De plus, les antidépresseurs comportent un risque d’effets secondaires qui pourraient facilement entraîner davantage de prescriptions de médicaments. Par exemple, les utilisateurs d’antidépresseurs ont un risque accru de développer un diabète de type 2,16 et l’utilisation d’antidépresseurs a été liée à des artères plus épaisses, ce qui pourrait contribuer au risque de maladie cardiaque et d’accident vasculaire cérébral.17
Près de la moitié des plus de 75 ans prennent des statines
Les statines hypocholestérolémiantes sont un autre exemple d’une classe de médicaments surprescrits qui contribue aux risques de polypharmacie. Aux États-Unis, près de 50 % des adultes américains de plus de 75 ans prennent une statine,18 même si leur utilisation peut également nuire à la santé du cerveau, ce qui fait plus que doubler le risque de démence dans certains cas.19
Il existe également un lien entre les statines et le diabète, dans la mesure où les personnes qui prennent des statines sont plus de deux fois plus susceptibles de recevoir un diagnostic de diabète que celles qui n’en prennent pas, et celles qui prennent les médicaments pendant plus de deux ans ont plus du triple de la risque.20,21 Avec un diagnostic de diabète, bien sûr, il y a plus de médicaments.
Souvent, les statines sont inutiles en premier lieu. Bien qu’ils soient efficaces pour réduire le cholestérol, s’il s’agit de la panacée pour aider à éviter les maladies cardiaques et prolonger la durée de vie est un sujet de débat houleux. En 2018, une revue scientifique a présenté des preuves substantielles qu’un taux élevé de LDL et de cholestérol total n’est pas une indication de risque de maladie cardiaque, et que le traitement par statines est d’un bénéfice douteux en tant que forme de prévention primaire pour cette raison.22
Les médicaments ne sont pas synonymes d’une bonne santé
La prescription excessive de pilules expose les personnes âgées à une spirale descendante d’effets secondaires croissants et d’aggravation de la santé. Une approche holistique est nécessaire, une approche qui aborde les principes clés d’une bonne santé et crée un véritable bien-être au lieu d’essayer de masquer les symptômes avec plus de pilules.

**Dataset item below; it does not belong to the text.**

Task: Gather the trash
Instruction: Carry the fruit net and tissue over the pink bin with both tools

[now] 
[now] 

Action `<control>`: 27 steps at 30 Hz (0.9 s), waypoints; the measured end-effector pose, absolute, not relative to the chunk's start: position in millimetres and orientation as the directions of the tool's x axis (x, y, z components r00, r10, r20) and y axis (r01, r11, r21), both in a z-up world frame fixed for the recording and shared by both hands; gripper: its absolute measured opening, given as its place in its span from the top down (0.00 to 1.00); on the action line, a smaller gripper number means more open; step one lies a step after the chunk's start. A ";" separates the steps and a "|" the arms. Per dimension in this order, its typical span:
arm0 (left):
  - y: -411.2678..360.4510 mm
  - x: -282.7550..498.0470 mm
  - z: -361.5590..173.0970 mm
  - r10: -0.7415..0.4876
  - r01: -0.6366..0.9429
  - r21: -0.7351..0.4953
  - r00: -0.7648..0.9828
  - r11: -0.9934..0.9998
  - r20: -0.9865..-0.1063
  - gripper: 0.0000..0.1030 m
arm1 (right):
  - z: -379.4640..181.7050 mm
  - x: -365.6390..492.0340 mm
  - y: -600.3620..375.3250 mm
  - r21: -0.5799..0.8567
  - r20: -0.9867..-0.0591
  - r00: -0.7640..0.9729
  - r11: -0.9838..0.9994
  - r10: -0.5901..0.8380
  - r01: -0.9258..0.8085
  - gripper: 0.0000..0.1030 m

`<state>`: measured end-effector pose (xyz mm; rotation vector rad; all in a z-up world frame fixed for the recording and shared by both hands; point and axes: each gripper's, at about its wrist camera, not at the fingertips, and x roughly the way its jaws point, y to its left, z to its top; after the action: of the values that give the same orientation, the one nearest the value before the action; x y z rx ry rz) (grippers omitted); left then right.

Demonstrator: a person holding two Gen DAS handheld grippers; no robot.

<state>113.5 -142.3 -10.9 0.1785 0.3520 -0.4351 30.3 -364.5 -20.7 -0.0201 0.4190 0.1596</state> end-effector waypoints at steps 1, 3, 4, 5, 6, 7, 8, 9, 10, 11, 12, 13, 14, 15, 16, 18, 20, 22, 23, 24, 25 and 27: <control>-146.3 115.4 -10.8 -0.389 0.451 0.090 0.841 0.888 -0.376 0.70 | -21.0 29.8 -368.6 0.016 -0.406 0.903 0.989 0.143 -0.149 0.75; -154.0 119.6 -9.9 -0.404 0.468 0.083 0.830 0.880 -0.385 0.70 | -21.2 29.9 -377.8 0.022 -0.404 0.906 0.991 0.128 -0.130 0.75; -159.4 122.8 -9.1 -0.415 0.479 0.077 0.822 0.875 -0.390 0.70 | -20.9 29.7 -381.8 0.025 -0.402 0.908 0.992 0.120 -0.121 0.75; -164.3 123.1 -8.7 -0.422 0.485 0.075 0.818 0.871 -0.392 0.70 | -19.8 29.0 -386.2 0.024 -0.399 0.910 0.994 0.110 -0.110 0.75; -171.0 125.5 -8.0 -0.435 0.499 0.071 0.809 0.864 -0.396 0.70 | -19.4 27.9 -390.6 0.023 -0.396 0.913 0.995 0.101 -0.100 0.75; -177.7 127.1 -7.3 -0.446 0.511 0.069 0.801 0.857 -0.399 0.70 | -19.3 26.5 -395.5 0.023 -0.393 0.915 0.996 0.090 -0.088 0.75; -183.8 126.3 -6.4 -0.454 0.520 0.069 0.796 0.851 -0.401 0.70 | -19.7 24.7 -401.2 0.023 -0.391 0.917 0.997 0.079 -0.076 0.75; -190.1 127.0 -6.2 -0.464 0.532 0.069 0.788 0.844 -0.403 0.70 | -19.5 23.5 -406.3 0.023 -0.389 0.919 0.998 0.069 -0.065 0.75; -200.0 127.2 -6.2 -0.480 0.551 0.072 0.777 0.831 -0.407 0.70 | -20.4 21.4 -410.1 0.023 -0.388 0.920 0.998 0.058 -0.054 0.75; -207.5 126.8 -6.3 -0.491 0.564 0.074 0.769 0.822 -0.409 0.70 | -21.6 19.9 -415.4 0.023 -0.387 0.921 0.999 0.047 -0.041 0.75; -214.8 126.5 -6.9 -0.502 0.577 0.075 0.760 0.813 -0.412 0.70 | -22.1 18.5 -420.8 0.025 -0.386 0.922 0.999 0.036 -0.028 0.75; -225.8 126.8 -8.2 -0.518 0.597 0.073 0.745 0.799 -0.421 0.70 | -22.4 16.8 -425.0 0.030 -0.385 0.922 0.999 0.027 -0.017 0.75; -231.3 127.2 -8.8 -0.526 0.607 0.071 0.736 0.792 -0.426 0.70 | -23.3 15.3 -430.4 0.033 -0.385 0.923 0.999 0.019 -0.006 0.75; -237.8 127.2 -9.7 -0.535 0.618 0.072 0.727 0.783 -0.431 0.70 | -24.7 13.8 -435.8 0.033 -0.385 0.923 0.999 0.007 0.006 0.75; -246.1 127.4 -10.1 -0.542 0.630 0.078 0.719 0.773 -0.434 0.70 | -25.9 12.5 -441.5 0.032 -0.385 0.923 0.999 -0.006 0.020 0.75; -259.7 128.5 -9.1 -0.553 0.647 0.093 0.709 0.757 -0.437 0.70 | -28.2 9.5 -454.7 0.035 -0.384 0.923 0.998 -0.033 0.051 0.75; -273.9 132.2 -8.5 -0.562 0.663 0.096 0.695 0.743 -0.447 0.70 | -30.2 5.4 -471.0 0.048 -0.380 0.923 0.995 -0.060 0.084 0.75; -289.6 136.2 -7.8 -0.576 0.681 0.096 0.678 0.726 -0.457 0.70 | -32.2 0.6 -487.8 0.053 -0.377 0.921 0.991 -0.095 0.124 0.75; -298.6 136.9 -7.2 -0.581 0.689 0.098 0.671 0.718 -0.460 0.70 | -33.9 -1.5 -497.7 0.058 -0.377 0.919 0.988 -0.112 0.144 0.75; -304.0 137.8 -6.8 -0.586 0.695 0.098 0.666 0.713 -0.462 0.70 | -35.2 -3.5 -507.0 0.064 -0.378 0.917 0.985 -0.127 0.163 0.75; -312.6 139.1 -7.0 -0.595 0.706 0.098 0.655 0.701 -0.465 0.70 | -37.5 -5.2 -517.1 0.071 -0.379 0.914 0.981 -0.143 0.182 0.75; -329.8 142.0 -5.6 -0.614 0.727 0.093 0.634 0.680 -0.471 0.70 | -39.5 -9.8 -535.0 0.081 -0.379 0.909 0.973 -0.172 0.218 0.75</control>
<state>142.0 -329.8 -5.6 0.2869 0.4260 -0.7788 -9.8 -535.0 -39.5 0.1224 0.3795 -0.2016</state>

À titre d’exemple, dans une étude sur des personnes âgées déprimées, 80% ont connu une réduction significative des symptômes dépressifs après avoir suivi un entraînement en force pendant 10 semaines, de sorte que les chercheurs ont conclu que l’exercice était « un antidépresseur efficace chez les personnes âgées déprimées, tout en améliorant également la force, le moral et la qualité de vie.23
Il est important de travailler avec un fournisseur de soins de santé qui comprend les risques de la polypharmacie et le fait qu’une bonne santé ne vient pas d’une pilule. Ce n’est qu’en élaborant un plan de santé qui traite de l’alimentation, de l’exercice, du sommeil, du bien-être émotionnel et des expositions toxiques, ainsi que des médicaments et/ou des suppléments ciblés et vraiment nécessaires, que vous pourrez atteindre une santé optimale.